→ TASK DIRECTIONS: The expected output is each line below containing "bamboo", copied in full.

──────── ENTRIES PROVIDED ────────

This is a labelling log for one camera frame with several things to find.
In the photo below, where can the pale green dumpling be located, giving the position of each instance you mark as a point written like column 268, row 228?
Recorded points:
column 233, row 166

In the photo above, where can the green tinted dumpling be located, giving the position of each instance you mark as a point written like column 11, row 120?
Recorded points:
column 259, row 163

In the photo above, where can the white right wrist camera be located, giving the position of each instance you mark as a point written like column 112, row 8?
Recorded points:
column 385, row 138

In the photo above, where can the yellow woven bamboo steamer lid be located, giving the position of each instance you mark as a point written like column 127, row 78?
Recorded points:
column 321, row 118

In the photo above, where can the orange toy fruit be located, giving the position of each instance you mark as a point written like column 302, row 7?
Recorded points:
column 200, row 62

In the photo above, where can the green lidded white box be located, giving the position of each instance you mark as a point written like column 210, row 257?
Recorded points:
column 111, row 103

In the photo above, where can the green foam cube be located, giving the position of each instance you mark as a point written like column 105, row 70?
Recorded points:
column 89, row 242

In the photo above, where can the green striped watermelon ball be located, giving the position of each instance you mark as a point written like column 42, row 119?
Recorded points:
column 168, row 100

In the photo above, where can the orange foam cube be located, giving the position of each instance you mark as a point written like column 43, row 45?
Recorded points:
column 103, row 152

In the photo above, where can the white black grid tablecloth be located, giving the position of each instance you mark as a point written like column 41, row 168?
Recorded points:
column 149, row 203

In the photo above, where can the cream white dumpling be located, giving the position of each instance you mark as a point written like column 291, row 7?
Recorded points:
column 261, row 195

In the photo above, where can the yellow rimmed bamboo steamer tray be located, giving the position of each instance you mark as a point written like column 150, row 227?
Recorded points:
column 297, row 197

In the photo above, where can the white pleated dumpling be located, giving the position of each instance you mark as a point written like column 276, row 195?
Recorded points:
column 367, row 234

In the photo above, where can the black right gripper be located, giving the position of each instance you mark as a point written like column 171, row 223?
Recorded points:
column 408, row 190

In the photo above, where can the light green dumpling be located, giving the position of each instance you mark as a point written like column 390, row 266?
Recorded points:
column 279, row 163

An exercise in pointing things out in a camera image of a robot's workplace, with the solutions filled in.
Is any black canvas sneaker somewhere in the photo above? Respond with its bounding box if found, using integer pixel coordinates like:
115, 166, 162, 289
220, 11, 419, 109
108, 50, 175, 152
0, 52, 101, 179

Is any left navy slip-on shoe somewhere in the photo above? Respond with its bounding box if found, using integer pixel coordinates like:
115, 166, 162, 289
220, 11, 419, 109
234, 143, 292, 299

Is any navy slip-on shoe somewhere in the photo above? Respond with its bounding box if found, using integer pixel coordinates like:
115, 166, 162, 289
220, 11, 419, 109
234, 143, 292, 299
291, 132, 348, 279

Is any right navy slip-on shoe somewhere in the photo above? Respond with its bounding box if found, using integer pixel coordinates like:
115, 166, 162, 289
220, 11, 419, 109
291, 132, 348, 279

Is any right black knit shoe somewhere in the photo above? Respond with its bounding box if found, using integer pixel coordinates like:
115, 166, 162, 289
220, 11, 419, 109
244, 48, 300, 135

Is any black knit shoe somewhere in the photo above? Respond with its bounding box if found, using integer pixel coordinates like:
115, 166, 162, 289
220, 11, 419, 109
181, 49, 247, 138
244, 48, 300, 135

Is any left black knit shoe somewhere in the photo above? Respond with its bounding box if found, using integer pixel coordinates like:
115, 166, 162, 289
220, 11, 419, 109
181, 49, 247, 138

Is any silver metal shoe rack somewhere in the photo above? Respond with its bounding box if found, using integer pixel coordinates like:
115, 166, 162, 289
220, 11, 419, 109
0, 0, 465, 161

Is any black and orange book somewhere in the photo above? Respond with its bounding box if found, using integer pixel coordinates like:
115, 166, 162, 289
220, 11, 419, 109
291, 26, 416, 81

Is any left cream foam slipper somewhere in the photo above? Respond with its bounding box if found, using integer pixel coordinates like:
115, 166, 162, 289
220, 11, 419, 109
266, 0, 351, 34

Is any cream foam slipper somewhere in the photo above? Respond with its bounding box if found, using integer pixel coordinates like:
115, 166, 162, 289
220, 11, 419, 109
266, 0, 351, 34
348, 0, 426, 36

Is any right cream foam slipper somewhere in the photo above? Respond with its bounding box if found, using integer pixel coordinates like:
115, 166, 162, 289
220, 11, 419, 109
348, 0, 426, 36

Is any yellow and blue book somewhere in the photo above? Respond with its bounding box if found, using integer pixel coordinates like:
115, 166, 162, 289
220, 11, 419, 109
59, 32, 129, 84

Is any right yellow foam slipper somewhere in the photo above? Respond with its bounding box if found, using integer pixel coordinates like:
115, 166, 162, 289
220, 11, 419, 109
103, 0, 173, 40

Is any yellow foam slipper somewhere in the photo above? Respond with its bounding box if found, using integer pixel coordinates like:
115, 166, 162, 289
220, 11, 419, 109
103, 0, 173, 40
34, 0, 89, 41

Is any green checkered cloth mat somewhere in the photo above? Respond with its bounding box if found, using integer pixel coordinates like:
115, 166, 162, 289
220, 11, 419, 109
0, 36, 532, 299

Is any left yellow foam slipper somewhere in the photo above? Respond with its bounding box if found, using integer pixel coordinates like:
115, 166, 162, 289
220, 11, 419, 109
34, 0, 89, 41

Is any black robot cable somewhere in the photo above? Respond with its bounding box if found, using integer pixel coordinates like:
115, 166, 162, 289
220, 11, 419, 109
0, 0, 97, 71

────────

→ ANSWER SPACE:
In the photo above, where can the yellow woven bamboo steamer lid be located, giving the position of each instance you mark as a point written like column 127, row 78?
In the photo above, where can the yellow rimmed bamboo steamer tray be located, giving the position of each instance you mark as a point written like column 150, row 227?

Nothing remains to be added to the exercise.